FERNANDO NAVAS TALERO | El Nuevo Siglo
Miércoles, 4 de Junio de 2014

El perfil del tirano

 

Es tal la influencia y dominio que ejerce sobre sus áulicos que hasta el tono de su voz y sus gestos se imponen como regla. La necesidad de admiración para satisfacer su enfermedad de poder no tiene límites.

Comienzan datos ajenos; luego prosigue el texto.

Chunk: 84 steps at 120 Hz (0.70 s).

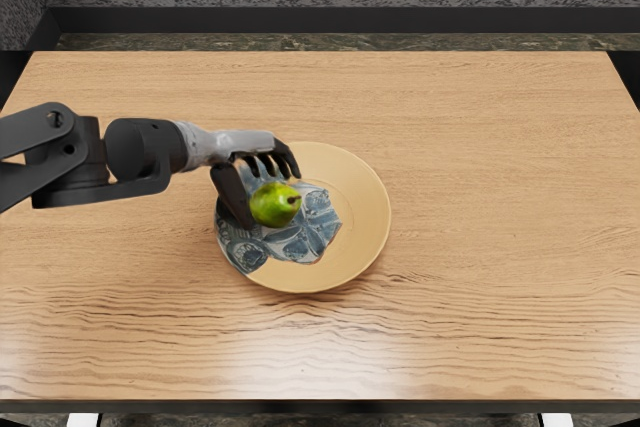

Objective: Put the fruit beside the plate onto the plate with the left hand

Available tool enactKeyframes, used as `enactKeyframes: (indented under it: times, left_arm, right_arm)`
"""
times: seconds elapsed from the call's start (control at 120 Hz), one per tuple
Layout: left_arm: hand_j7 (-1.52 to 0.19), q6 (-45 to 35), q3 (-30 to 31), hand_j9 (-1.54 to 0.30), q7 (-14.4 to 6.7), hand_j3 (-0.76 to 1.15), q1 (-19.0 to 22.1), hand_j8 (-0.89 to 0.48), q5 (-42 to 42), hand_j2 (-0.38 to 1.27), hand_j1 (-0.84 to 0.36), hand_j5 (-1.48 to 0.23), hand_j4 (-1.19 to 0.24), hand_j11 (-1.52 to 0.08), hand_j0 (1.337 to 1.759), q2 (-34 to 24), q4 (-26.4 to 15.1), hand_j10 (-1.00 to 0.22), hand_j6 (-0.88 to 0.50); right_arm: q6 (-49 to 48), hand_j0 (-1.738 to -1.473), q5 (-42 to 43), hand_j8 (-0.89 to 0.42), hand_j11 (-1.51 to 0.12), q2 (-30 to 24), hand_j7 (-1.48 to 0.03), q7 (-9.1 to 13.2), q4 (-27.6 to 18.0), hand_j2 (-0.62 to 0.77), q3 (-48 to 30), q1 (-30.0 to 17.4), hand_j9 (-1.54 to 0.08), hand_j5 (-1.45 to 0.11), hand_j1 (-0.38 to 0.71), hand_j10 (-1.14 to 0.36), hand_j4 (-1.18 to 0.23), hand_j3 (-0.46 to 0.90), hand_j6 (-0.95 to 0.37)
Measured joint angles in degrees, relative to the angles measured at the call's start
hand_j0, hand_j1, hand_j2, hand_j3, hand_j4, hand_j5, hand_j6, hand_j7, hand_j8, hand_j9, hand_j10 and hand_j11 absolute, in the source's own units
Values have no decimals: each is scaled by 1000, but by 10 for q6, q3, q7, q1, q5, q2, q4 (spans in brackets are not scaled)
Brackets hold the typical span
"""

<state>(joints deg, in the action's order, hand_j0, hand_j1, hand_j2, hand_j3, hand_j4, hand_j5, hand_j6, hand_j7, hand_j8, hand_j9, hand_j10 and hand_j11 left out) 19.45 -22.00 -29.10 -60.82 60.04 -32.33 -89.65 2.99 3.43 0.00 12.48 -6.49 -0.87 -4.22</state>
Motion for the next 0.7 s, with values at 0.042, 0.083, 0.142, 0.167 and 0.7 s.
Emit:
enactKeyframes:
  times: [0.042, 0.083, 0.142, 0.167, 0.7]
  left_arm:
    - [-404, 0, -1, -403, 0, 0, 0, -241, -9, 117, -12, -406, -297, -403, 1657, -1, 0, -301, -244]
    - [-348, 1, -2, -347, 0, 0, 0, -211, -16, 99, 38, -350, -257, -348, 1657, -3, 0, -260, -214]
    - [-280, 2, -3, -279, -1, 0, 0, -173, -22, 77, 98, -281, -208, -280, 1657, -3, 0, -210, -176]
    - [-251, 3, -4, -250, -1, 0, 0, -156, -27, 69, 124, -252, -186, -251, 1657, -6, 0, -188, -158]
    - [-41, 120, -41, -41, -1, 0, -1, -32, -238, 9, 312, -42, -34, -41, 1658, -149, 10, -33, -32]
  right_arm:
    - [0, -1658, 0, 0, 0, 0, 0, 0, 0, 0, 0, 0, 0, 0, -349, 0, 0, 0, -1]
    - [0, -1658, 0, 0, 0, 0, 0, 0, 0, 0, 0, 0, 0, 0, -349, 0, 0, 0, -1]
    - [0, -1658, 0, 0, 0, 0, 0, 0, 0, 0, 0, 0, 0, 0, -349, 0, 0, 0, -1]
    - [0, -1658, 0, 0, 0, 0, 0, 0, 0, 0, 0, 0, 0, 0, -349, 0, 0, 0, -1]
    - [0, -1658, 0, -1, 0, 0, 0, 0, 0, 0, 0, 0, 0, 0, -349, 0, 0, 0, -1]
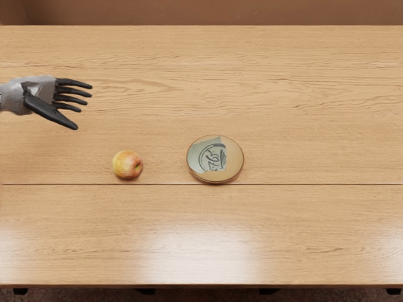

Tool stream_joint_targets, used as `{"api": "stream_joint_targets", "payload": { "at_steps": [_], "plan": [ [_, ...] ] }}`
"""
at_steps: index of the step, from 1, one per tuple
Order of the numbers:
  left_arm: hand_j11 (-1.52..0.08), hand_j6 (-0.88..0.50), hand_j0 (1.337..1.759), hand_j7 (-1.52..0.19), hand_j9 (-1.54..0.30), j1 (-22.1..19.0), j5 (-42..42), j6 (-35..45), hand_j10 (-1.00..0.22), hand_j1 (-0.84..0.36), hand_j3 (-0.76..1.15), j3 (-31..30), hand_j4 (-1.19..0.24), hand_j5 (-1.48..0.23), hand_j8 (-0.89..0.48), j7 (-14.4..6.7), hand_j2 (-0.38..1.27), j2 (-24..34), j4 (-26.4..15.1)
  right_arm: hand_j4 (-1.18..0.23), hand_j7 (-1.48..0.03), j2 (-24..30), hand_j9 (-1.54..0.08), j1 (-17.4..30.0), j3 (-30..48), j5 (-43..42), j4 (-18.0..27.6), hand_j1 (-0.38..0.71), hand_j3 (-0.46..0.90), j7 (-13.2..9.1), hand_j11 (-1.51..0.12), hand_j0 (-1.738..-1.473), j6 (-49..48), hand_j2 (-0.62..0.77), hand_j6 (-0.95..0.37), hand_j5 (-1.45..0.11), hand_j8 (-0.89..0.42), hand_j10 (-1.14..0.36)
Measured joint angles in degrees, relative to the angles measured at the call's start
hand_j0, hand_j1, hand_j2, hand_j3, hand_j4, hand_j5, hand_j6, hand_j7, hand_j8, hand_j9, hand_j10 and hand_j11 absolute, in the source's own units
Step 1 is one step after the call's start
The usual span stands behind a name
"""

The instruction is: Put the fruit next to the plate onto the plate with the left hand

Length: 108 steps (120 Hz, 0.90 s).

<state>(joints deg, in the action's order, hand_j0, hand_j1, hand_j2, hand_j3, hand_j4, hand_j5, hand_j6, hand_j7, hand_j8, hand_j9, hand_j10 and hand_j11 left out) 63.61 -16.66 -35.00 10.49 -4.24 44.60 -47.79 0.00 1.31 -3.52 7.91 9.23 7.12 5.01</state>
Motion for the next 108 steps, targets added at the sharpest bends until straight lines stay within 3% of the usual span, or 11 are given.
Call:
{"api": "stream_joint_targets", "payload": {
  "at_steps": [19,29,39,46,54,67,80,94,108],
  "plan": [
    [-0.32,-0.25,1.658,-0.32,-0.32,0.8,-0.1,0.0,-0.25,0.05,0.00,0.0,-0.25,-0.32,-0.25,-0.1,0.05,0.5,-0.5,-0.03,-0.05,0.0,-0.05,-0.1,0.0,0.0,0.0,-0.31,0.00,0.0,-0.05,-1.658,0.0,-0.01,-0.04,-0.05,-0.04,-0.03],
    [-0.32,-0.25,1.658,-0.32,-0.32,4.7,0.0,0.0,-0.25,0.05,0.00,0.1,-0.25,-0.32,-0.25,-0.1,0.05,0.5,-1.0,-0.04,-0.05,0.0,-0.05,-0.1,0.0,0.0,0.0,-0.31,0.00,0.1,-0.05,-1.658,0.0,-0.01,-0.04,-0.05,-0.04,-0.03],
    [-0.32,-0.25,1.658,-0.32,-0.32,4.9,-2.1,0.0,-0.25,0.05,0.00,0.0,-0.25,-0.32,-0.25,-0.6,0.05,6.1,-7.1,-0.03,-0.05,0.0,-0.05,-0.1,0.0,0.0,-0.1,-0.31,0.00,0.1,-0.05,-1.658,0.0,-0.01,-0.04,-0.05,-0.03,-0.03],
    [-0.32,-0.25,1.658,-0.32,-0.32,4.9,-4.2,0.0,-0.25,0.05,0.00,0.0,-0.25,-0.32,-0.25,-4.2,0.05,11.6,-15.3,-0.04,-0.05,0.0,-0.05,-0.1,0.0,0.0,-0.1,-0.31,0.00,0.1,-0.05,-1.658,0.0,-0.01,-0.04,-0.05,-0.04,-0.03],
    [-0.32,-0.25,1.658,-0.32,-0.32,4.3,-7.8,2.0,-0.25,0.05,0.00,0.0,-0.25,-0.32,-0.25,-8.9,0.05,13.5,-24.5,-0.04,-0.05,0.0,-0.05,-0.1,0.0,0.0,-0.1,-0.31,0.00,0.1,-0.05,-1.658,0.0,-0.01,-0.04,-0.05,-0.04,-0.03],
    [-0.32,-0.25,1.658,-0.32,-0.32,3.1,-17.0,11.8,-0.25,0.05,0.00,0.0,-0.25,-0.32,-0.25,-12.8,0.05,12.5,-33.9,-0.04,-0.05,0.0,-0.05,-0.1,0.0,0.0,-0.1,-0.31,0.00,0.1,-0.05,-1.658,0.0,-0.01,-0.04,-0.05,-0.04,-0.03],
    [-0.32,-0.25,1.658,-0.32,-0.32,1.2,-26.1,22.1,-0.25,0.05,0.00,-0.1,-0.25,-0.32,-0.25,-18.2,0.05,6.3,-38.7,-0.04,-0.05,0.0,-0.05,-0.2,0.1,0.0,-0.1,-0.31,0.00,0.1,-0.05,-1.658,0.0,-0.01,-0.04,-0.05,-0.04,-0.03],
    [-0.32,-0.25,1.658,-0.32,-0.32,0.7,-32.2,29.9,-0.25,0.05,0.00,-0.9,-0.25,-0.32,-0.25,-23.9,0.05,4.6,-40.6,-0.04,-0.05,0.0,-0.05,-0.4,0.1,0.0,-0.2,-0.31,0.00,0.0,-0.05,-1.658,0.0,-0.01,-0.04,-0.05,-0.04,-0.03],
    [-0.32,-0.25,1.658,-0.32,-0.32,0.9,-35.4,34.9,-0.25,0.05,0.00,-2.9,-0.25,-0.32,-0.25,-28.2,0.05,4.2,-43.5,-0.04,-0.05,0.0,-0.05,-0.5,0.1,0.0,-0.2,-0.31,0.00,0.1,-0.05,-1.658,0.0,-0.01,-0.04,-0.05,-0.04,-0.03]
  ]
}}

Para Otto Weininger  “El gran tribuno y la gran hetaira son los seres absolutamente ilimitados que usan del mundo entero para decorar su Yo empírico”. Según Nietzsche, la vanidad enferma su voluntad, se vuelve adicto al poder. La adicción al poder es una dependencia psicológica en la cual el individuo tendrá una conducta compulsiva y continua hacia  un comportamiento. “El poder tiende a corromper, el poder absoluto corrompe absolutamente.” (Lord Acton, 1899). “La locura del poder”, dice Vivian Greene,  deriva de la capacidad que este vicio tiene para alienar al hombre,  afectar a su equipo y al país que lidera. Freud encuadra esta patología en el narcisismos,  una atrofia de la sexualidad, nacida de frustraciones edípicas,  incestuosas. “La religión y el servilismo, formaron un solo himno al despotismo”, denuncia Vargas Vila.

Amplísimo es el mosaico de enfermos de poder. Desde Calígula, Herodes, Cromwell, Hitler, Mussolini, Fujimori, Pinochet, Videla, Franco, Bashar al  Asad,  hasta… nuestros días,  estos sicópatas  revelan características semejantes que permiten hacer un diagnostico empírico a partir de una elemental observación.

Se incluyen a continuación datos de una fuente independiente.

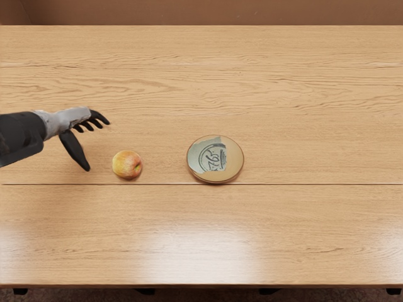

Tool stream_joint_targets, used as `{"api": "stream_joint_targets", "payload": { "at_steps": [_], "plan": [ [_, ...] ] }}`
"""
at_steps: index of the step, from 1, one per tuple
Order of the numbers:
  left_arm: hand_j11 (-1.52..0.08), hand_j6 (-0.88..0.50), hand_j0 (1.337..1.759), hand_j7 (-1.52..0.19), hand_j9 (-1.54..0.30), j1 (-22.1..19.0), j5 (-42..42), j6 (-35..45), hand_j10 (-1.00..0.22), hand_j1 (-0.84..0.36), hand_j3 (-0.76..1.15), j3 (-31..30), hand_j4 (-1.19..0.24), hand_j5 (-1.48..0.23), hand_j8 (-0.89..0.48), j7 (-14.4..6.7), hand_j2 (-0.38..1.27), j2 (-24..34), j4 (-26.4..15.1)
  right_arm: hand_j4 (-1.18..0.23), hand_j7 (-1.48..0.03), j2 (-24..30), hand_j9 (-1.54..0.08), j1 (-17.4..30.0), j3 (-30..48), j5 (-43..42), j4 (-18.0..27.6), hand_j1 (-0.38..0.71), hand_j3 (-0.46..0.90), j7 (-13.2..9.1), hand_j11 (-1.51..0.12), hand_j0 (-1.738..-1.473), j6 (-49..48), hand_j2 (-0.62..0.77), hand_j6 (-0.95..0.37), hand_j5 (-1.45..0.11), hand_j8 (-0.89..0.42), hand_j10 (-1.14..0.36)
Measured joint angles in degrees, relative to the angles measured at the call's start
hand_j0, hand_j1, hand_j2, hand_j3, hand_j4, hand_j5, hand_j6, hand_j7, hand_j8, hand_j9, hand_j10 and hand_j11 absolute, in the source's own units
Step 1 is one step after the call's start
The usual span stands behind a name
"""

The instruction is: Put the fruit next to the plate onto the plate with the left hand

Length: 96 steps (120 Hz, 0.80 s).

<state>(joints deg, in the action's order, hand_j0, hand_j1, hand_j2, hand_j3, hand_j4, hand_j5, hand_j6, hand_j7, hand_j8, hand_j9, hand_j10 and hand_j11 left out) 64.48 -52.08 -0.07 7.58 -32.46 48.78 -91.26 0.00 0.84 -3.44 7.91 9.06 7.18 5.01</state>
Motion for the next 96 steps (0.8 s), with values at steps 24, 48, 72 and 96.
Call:
{"api": "stream_joint_targets", "payload": {
  "at_steps": [24,48,72,96],
  "plan": [
    [-0.33,-0.26,1.658,-0.33,-0.33,10.9,6.7,7.1,-0.26,0.05,0.00,-8.8,-0.26,-0.33,-0.26,-2.2,0.05,-0.9,-2.9,-0.04,-0.05,0.0,-0.05,0.0,0.0,0.0,0.0,-0.31,0.00,0.0,-0.05,-1.658,0.0,-0.01,-0.04,-0.05,-0.04,-0.03],
    [-0.34,-0.26,1.658,-0.34,-0.34,21.6,17.2,23.8,-0.26,0.04,0.00,-29.3,-0.26,-0.34,-0.26,-2.5,0.05,-8.6,-5.5,-0.04,-0.05,0.0,-0.05,-0.1,0.0,0.0,0.0,-0.31,0.00,-0.1,-0.05,-1.658,0.0,-0.01,-0.04,-0.05,-0.04,-0.03],
    [-0.34,-0.26,1.658,-0.34,-0.34,22.4,21.2,30.1,-0.26,0.04,0.00,-34.4,-0.26,-0.34,-0.26,-2.5,0.05,-13.2,-7.0,-0.04,-0.05,0.0,-0.05,-0.1,0.0,0.0,0.0,-0.31,0.00,-0.1,-0.05,-1.658,0.0,-0.01,-0.04,-0.05,-0.04,-0.03],
    [-0.35,-0.27,1.658,-0.35,-0.35,24.4,22.3,32.5,-0.27,0.03,0.00,-36.5,-0.27,-0.35,-0.27,-2.5,0.06,-17.1,-6.0,-0.04,-0.05,0.0,-0.05,-0.1,0.0,0.0,-0.1,-0.31,0.00,-0.1,-0.05,-1.658,0.0,-0.01,-0.04,-0.05,-0.04,-0.03]
  ]
}}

Regla de oro de la democracia es la renovación periódica  de los cuadros de poder. La monarquía se abolió para obligar el relevo  del Jefe de Estado. El tirano se apropia del poder y lo asume, incluso, en cuerpo ajeno, no renuncia a ejercerlo;  para conservarlo no tiene escrúpulos, todos los crímenes se justifican para alcanzar su fin. Manipular a las masas con discursos histriónicos y mentirosos en escenarios populares -consejos comunitarios- fue el método que utilizo el   Führer y así adiestro al pueblo. El miedo a desaparecer, a la muerte política, al tirano le  impide cederle el  poder a otro y si lo hace, para ello designan su sucesor, tal cual lo hizo Fidel y lo acostumbraron los césares. Apelar al terror, a la intimidación y mostrarse un “Chapulín”, es  su estrategia. Señalando un monstruo como  amenaza inmediata obliga a pedir protección y obtiene sumisión. “Si no se toma la sopa viene el Coco”, es la intimidación al niño desobediente. Ese “Coco”,  el tirano,  lo convierte en el   judío o la guerrilla.

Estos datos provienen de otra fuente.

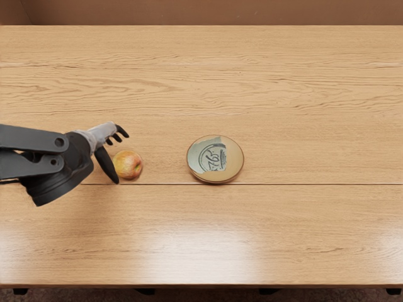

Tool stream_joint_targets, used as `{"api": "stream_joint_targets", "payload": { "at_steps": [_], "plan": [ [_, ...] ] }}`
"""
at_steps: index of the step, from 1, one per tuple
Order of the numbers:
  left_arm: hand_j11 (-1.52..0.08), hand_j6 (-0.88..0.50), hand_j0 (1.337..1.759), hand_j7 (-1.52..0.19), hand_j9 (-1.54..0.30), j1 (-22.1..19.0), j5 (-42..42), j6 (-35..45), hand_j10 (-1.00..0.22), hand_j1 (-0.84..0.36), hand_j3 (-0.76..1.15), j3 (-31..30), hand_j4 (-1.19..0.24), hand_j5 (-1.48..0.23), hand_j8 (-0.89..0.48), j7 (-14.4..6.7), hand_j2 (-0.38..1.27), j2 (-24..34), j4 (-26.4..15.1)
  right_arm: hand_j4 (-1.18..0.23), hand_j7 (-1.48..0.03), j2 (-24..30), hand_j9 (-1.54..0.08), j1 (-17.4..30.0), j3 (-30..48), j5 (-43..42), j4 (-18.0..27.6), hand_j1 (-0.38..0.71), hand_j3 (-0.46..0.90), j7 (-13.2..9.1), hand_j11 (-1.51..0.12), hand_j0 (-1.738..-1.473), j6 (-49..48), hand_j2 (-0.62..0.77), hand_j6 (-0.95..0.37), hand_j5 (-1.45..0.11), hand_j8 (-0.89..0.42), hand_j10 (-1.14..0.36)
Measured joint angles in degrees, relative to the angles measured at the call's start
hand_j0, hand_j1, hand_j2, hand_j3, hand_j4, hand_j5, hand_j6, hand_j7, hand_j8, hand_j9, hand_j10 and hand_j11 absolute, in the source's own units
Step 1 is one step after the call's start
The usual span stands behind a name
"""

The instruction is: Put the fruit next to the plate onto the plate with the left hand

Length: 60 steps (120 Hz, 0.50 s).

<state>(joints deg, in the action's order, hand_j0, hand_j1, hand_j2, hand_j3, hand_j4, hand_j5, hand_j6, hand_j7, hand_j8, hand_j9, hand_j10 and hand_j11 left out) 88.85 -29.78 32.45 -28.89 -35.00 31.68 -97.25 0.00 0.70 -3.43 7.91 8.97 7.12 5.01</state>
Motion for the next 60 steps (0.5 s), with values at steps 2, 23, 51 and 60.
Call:
{"api": "stream_joint_targets", "payload": {
  "at_steps": [2,23,51,60],
  "plan": [
    [-0.35,-0.27,1.658,-0.35,-0.35,0.0,0.0,0.1,-0.27,0.02,0.00,-0.1,-0.27,-0.35,-0.27,0.0,0.06,-0.4,0.2,-0.04,-0.05,0.0,-0.05,0.0,0.0,0.0,0.0,-0.31,0.00,0.0,-0.05,-1.658,0.0,-0.01,-0.04,-0.05,-0.04,-0.03],
    [-0.36,-0.28,1.658,-0.36,-0.36,-0.2,0.2,0.5,-0.28,0.02,0.00,-1.3,-0.28,-0.36,-0.28,0.0,0.06,-5.6,3.6,-0.04,-0.05,0.0,-0.05,0.0,0.0,0.0,0.0,-0.31,0.00,0.0,-0.05,-1.658,0.0,-0.01,-0.04,-0.05,-0.04,-0.03],
    [-0.37,-0.28,1.658,-0.37,-0.37,-0.7,0.4,2.3,-0.28,0.03,0.00,-3.7,-0.28,-0.37,-0.28,0.0,0.11,-8.9,7.4,-0.04,-0.05,0.0,-0.05,0.0,0.0,0.0,0.0,-0.31,0.00,0.0,-0.05,-1.658,0.0,-0.01,-0.04,-0.05,-0.04,-0.03],
    [-0.38,-0.29,1.657,-0.38,-0.38,-0.9,0.7,2.4,-0.29,0.04,0.00,-4.0,-0.28,-0.38,-0.29,0.0,0.11,-9.3,7.9,-0.04,-0.05,0.0,-0.05,0.0,0.0,0.0,0.0,-0.31,0.00,0.0,-0.05,-1.658,0.0,-0.01,-0.04,-0.05,-0.04,-0.03]
  ]
}}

El autócrata disimula su enfermedad y se muestra como el Mesías salvador,  aprovecha la ignorancia de la chusma y la debilidad de sus secuaces para reformar las reglas de derecho apelando incluso a la simonía. Su “voluntad se sobrepone a las leyes”, apunta Voltaire. 

Edifica  argumentos falaces, de la patraña se vale para destruir las instituciones y vencer al opositor,  al tiempo que encubre a sus cómplices con el manto de su arbitrario poder. Así son los tiranos, unos zorros que amedrantan a los pueblos asustándolos con sus macabras acciones.